The task
The entries below are to be repeated exactly, with the pictures left out.
#### Entries shown ####
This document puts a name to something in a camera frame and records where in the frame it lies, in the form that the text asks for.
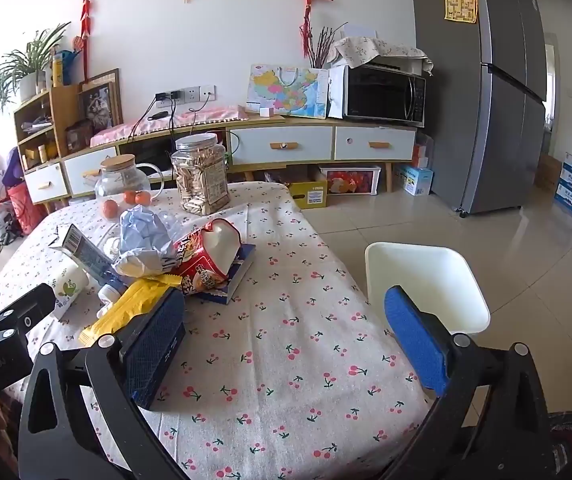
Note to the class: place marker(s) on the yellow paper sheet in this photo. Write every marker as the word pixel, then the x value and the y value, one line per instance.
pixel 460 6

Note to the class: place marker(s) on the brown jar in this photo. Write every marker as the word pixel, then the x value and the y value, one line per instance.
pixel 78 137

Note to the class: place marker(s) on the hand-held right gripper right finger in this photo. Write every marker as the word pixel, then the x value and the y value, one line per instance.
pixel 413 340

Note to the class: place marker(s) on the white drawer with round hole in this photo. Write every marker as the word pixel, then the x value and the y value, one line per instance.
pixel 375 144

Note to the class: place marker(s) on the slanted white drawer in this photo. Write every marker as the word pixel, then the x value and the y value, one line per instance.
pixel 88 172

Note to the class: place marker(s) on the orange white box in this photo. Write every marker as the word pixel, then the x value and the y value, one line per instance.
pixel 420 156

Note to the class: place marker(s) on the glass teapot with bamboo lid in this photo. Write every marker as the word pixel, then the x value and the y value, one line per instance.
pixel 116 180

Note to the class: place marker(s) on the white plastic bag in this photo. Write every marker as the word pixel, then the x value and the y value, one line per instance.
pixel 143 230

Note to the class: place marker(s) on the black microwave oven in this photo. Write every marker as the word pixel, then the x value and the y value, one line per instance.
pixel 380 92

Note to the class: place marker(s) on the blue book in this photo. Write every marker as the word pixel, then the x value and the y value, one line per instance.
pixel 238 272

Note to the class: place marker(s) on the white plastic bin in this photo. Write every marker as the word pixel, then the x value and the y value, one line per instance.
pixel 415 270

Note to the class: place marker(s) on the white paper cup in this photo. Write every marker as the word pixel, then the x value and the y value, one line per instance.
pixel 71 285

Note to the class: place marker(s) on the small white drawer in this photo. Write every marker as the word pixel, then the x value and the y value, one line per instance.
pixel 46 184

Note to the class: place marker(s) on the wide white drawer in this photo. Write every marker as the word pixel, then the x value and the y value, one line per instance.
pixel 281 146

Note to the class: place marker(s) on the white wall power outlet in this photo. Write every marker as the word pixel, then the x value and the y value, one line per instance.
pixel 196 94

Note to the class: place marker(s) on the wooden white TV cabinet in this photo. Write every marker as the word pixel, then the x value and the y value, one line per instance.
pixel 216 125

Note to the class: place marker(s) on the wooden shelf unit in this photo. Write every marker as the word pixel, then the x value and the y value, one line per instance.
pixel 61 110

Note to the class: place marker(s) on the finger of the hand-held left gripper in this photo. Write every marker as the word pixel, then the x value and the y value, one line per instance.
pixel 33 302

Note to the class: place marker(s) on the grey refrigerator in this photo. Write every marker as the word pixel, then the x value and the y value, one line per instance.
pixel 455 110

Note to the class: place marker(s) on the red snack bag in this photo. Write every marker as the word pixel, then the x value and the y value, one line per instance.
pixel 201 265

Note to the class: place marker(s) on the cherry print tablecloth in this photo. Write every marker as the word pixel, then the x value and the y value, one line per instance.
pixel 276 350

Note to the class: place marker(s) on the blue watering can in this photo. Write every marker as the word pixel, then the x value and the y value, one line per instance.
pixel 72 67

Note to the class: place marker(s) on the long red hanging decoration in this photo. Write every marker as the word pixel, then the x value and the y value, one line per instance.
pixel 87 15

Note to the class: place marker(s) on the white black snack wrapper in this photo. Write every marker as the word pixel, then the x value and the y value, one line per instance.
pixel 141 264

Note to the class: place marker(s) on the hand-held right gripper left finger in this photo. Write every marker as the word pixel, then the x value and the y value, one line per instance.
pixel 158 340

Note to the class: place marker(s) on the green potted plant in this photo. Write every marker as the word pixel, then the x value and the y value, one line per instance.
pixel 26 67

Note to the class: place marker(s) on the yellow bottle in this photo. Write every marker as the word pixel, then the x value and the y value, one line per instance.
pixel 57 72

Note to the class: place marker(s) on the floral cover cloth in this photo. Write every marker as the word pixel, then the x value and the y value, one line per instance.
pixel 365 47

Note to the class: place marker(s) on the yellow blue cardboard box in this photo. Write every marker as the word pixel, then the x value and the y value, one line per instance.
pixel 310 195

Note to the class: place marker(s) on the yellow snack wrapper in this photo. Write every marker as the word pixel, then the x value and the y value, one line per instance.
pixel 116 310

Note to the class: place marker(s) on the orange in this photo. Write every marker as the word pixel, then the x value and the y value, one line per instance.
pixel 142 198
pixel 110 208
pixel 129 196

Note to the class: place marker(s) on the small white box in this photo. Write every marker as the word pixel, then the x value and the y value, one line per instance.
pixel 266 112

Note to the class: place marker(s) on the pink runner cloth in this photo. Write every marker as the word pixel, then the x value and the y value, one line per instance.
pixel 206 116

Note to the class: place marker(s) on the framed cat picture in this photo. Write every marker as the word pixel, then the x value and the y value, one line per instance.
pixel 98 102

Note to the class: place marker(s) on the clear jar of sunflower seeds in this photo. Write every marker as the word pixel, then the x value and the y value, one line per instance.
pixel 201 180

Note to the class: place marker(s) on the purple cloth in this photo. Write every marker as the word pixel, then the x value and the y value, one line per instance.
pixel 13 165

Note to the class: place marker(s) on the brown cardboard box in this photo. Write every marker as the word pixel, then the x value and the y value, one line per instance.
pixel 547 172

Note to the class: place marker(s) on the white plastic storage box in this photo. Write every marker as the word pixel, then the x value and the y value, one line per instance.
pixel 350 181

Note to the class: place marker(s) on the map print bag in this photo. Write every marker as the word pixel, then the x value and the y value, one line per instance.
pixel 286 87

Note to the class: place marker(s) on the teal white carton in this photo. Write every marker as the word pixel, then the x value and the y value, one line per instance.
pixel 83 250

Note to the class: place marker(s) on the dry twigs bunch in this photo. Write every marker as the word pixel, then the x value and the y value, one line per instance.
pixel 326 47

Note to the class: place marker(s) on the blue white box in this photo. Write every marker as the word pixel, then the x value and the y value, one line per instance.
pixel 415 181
####
Solution for this problem
This document puts a name to something in a camera frame and records where in the frame it lies, in the form that the text asks for.
Note to the class: place marker(s) on the yellow paper sheet in this photo. Write every marker as the word pixel, then the x value and the y value, one line per instance.
pixel 460 6

Note to the class: place marker(s) on the brown jar in this photo. Write every marker as the word pixel, then the x value and the y value, one line per instance.
pixel 78 137

Note to the class: place marker(s) on the hand-held right gripper right finger in this photo. Write every marker as the word pixel, then the x value and the y value, one line per instance.
pixel 413 340

Note to the class: place marker(s) on the white drawer with round hole in this photo. Write every marker as the word pixel, then the x value and the y value, one line per instance.
pixel 375 144

Note to the class: place marker(s) on the slanted white drawer in this photo. Write every marker as the word pixel, then the x value and the y value, one line per instance.
pixel 88 172

Note to the class: place marker(s) on the orange white box in this photo. Write every marker as the word pixel, then the x value and the y value, one line per instance.
pixel 420 156

Note to the class: place marker(s) on the glass teapot with bamboo lid in this photo. Write every marker as the word pixel, then the x value and the y value, one line per instance.
pixel 116 180

Note to the class: place marker(s) on the white plastic bag in this photo. Write every marker as the word pixel, then the x value and the y value, one line per instance.
pixel 143 230

Note to the class: place marker(s) on the black microwave oven in this photo. Write every marker as the word pixel, then the x value and the y value, one line per instance.
pixel 380 92

Note to the class: place marker(s) on the blue book in this photo. Write every marker as the word pixel, then the x value and the y value, one line per instance.
pixel 238 272

Note to the class: place marker(s) on the white plastic bin in this photo. Write every marker as the word pixel, then the x value and the y value, one line per instance.
pixel 415 270

Note to the class: place marker(s) on the white paper cup in this photo. Write every marker as the word pixel, then the x value and the y value, one line per instance.
pixel 71 285

Note to the class: place marker(s) on the small white drawer in this photo. Write every marker as the word pixel, then the x value and the y value, one line per instance.
pixel 46 184

Note to the class: place marker(s) on the wide white drawer in this photo. Write every marker as the word pixel, then the x value and the y value, one line per instance.
pixel 281 146

Note to the class: place marker(s) on the white wall power outlet in this photo. Write every marker as the word pixel, then the x value and the y value, one line per instance.
pixel 196 94

Note to the class: place marker(s) on the wooden white TV cabinet in this photo. Write every marker as the word pixel, then the x value and the y value, one line per instance.
pixel 216 125

Note to the class: place marker(s) on the wooden shelf unit in this photo. Write every marker as the word pixel, then the x value and the y value, one line per instance.
pixel 61 110

Note to the class: place marker(s) on the finger of the hand-held left gripper in this photo. Write every marker as the word pixel, then the x value and the y value, one line per instance.
pixel 33 302

Note to the class: place marker(s) on the grey refrigerator in this photo. Write every marker as the word pixel, then the x value and the y value, one line per instance.
pixel 455 110

Note to the class: place marker(s) on the red snack bag in this photo. Write every marker as the word pixel, then the x value and the y value, one line per instance.
pixel 201 265

Note to the class: place marker(s) on the cherry print tablecloth in this photo. Write every marker as the word pixel, then the x value and the y value, one line per instance.
pixel 276 350

Note to the class: place marker(s) on the blue watering can in this photo. Write every marker as the word pixel, then the x value and the y value, one line per instance.
pixel 72 67

Note to the class: place marker(s) on the long red hanging decoration in this photo. Write every marker as the word pixel, then the x value and the y value, one line per instance.
pixel 87 15

Note to the class: place marker(s) on the white black snack wrapper in this photo. Write every marker as the word pixel, then the x value and the y value, one line per instance.
pixel 141 264

Note to the class: place marker(s) on the hand-held right gripper left finger in this photo. Write every marker as the word pixel, then the x value and the y value, one line per instance.
pixel 158 340

Note to the class: place marker(s) on the green potted plant in this photo. Write every marker as the word pixel, then the x value and the y value, one line per instance.
pixel 26 67

Note to the class: place marker(s) on the yellow bottle in this photo. Write every marker as the word pixel, then the x value and the y value, one line per instance.
pixel 57 72

Note to the class: place marker(s) on the floral cover cloth in this photo. Write every marker as the word pixel, then the x value and the y value, one line per instance.
pixel 365 47

Note to the class: place marker(s) on the yellow blue cardboard box in this photo. Write every marker as the word pixel, then the x value and the y value, one line per instance.
pixel 310 195

Note to the class: place marker(s) on the yellow snack wrapper in this photo. Write every marker as the word pixel, then the x value and the y value, one line per instance.
pixel 116 310

Note to the class: place marker(s) on the orange in this photo. Write every marker as the word pixel, then the x value and the y value, one line per instance.
pixel 142 198
pixel 110 208
pixel 129 196

Note to the class: place marker(s) on the small white box in this photo. Write every marker as the word pixel, then the x value and the y value, one line per instance.
pixel 266 112

Note to the class: place marker(s) on the pink runner cloth in this photo. Write every marker as the word pixel, then the x value and the y value, one line per instance.
pixel 206 116

Note to the class: place marker(s) on the framed cat picture in this photo. Write every marker as the word pixel, then the x value and the y value, one line per instance.
pixel 98 102

Note to the class: place marker(s) on the clear jar of sunflower seeds in this photo. Write every marker as the word pixel, then the x value and the y value, one line per instance.
pixel 201 180

Note to the class: place marker(s) on the purple cloth in this photo. Write every marker as the word pixel, then the x value and the y value, one line per instance.
pixel 13 165

Note to the class: place marker(s) on the brown cardboard box in this photo. Write every marker as the word pixel, then the x value and the y value, one line per instance.
pixel 547 172

Note to the class: place marker(s) on the white plastic storage box in this photo. Write every marker as the word pixel, then the x value and the y value, one line per instance.
pixel 350 181

Note to the class: place marker(s) on the map print bag in this photo. Write every marker as the word pixel, then the x value and the y value, one line per instance.
pixel 286 87

Note to the class: place marker(s) on the teal white carton in this photo. Write every marker as the word pixel, then the x value and the y value, one line per instance.
pixel 83 250

Note to the class: place marker(s) on the dry twigs bunch in this photo. Write every marker as the word pixel, then the x value and the y value, one line per instance.
pixel 326 47

Note to the class: place marker(s) on the blue white box in this photo. Write every marker as the word pixel, then the x value and the y value, one line per instance.
pixel 415 181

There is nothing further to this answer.